There are two subspecies of Hypopitys monotropa in the British Isles (subsp. monotropa and subsp. hypophegea). They differ in chromosome number and some features of the flower. Stace’s Flora (note 1) gives full details, as does the Wild Flower Finder website.
The best places to look for Yellow Bird’s-nest is in the leaf litter of shaded Beech and Hazel on calcareous soils, under pines on more acid soils and in dune slacks with Creeping Willow, Salix repens. The association with Tricholoma fungi is key, though you’ll usually need to visit in autumn to see any fruitbodies.
The other place I’ve seen Yellow Bird’s-nest was near Aviemore, in June 2024. It was growing in mixed woodland with plenty of pines and they were the brightest, freshest specimens I’ve seen. The light was good too, so I took several photographs, including the one at the top of this page (note 4).
Yellow Bird’s-nest flowers apparently smell of honey, so I must take a sniff next time I see some.
Hypopitys monotropa worldwide
Hypopitys monotropa grows in the temperate zone of the Northern Hemisphere and is native throughout Europe, Asia and North America, reaching into Central America. It can flower from April to December, depending on where it grows.
In North America, Yellow Bird’s-nest flowers from May to October. It is listed as endangered in Florida and threatened in Iowa.

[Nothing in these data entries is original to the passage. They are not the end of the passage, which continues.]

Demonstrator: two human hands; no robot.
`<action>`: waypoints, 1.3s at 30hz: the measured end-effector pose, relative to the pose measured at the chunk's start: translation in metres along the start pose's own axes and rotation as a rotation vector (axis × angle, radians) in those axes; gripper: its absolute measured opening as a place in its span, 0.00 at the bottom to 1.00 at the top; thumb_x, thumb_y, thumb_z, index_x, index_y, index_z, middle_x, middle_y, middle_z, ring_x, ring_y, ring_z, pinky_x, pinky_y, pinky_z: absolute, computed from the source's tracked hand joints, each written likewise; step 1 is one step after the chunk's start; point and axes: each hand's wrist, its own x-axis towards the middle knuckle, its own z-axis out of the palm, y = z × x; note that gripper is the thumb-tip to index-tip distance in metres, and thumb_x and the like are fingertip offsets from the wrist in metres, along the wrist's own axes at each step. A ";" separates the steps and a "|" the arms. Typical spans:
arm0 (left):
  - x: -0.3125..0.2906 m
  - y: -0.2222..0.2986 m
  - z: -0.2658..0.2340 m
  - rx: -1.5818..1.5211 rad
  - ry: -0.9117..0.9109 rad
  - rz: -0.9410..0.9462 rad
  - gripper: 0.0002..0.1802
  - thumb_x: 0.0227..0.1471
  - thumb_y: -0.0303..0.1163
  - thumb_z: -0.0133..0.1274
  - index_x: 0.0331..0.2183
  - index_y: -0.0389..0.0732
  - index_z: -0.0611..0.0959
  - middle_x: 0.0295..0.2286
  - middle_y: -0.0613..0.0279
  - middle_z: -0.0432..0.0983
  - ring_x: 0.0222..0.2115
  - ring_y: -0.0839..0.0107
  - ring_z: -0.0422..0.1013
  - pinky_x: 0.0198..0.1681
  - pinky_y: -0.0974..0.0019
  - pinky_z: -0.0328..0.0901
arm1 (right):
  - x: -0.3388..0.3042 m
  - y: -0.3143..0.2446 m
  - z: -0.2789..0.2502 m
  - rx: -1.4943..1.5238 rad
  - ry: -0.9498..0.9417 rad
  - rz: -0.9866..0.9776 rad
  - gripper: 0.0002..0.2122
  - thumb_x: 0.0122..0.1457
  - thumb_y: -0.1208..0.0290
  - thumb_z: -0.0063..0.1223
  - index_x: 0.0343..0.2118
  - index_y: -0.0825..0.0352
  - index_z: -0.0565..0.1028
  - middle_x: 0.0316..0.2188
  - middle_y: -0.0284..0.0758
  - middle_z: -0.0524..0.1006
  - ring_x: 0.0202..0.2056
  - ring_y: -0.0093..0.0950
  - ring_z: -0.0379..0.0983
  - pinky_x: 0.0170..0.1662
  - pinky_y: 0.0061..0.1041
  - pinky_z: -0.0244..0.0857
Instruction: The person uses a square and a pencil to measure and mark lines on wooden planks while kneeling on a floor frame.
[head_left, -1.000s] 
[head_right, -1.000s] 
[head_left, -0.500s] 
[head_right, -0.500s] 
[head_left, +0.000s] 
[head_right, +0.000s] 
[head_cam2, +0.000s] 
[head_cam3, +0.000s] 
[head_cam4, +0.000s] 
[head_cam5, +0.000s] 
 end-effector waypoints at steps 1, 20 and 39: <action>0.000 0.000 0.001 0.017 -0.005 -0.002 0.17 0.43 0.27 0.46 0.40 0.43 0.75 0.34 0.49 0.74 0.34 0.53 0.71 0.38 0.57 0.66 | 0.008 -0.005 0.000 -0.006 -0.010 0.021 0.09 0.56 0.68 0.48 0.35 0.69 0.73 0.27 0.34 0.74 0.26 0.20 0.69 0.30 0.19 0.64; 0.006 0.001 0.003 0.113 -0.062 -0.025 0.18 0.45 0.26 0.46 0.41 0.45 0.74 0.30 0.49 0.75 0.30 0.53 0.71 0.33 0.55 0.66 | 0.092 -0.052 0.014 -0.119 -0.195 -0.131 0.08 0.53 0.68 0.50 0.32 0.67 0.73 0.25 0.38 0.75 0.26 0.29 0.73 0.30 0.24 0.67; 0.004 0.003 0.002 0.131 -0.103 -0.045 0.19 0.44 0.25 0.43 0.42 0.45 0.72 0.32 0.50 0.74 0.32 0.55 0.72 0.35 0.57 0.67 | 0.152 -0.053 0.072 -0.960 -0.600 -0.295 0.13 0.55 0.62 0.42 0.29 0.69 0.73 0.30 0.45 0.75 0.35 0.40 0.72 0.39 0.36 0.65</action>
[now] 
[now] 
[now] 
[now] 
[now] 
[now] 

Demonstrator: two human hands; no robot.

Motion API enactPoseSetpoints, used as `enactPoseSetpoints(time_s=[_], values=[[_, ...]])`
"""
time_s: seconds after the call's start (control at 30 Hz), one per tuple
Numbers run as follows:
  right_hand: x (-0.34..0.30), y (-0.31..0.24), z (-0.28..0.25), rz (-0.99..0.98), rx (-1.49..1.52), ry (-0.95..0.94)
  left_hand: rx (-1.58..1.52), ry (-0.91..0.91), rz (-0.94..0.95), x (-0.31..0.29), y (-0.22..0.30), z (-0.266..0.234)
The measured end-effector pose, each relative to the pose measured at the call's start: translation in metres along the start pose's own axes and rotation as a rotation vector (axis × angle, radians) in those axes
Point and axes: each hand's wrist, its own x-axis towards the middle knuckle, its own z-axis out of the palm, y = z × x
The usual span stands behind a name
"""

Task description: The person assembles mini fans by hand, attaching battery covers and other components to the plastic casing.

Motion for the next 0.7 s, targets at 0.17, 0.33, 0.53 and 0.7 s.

In Britain our plants are yellow but in North America plants that flower in summer have sparsely hairy yellow flowers and those that flower in autumn have densely hairy red flowers. There are some lovely photographs of American plants on the USDA Forest Service website.
In North America Hypopitys monotropa is known as Dutchman’s Pipe and Pinesap. (Another name is False Beech-drops.) “Pinesap” refers to the plant’s habit of growing under pines, as does the generic name: from Latinized Greek hypo-, “under”, and pitys, “pine”.
Notes
Note 1 – I am using the Fourth Edition of Clive Stace’s “New Flora of the British Isles“ (2019), where Hypopitys appears on page 567.
Note 2 – I have written about a couple of species of Broomrape: Ivy Broomrape (Orobanche hederae) in June 2016 and Purple Broomrape (Orobanche purpurea) in January 2016.
Note 3 – See the study by Leake JR, McKendrick SL, Bidartondo M, Read DJ. “Symbiotic germination and development of the myco-heterotroph Monotropa hypopitys in nature and its requirement for locally distributed Tricholoma spp.” New Phytol. Vol 163(2): pp405-423 (2004).
Note 4 – There is no dot on the map in the BSBI Atlas for Speyside but I have been told that it is a known site for the plant.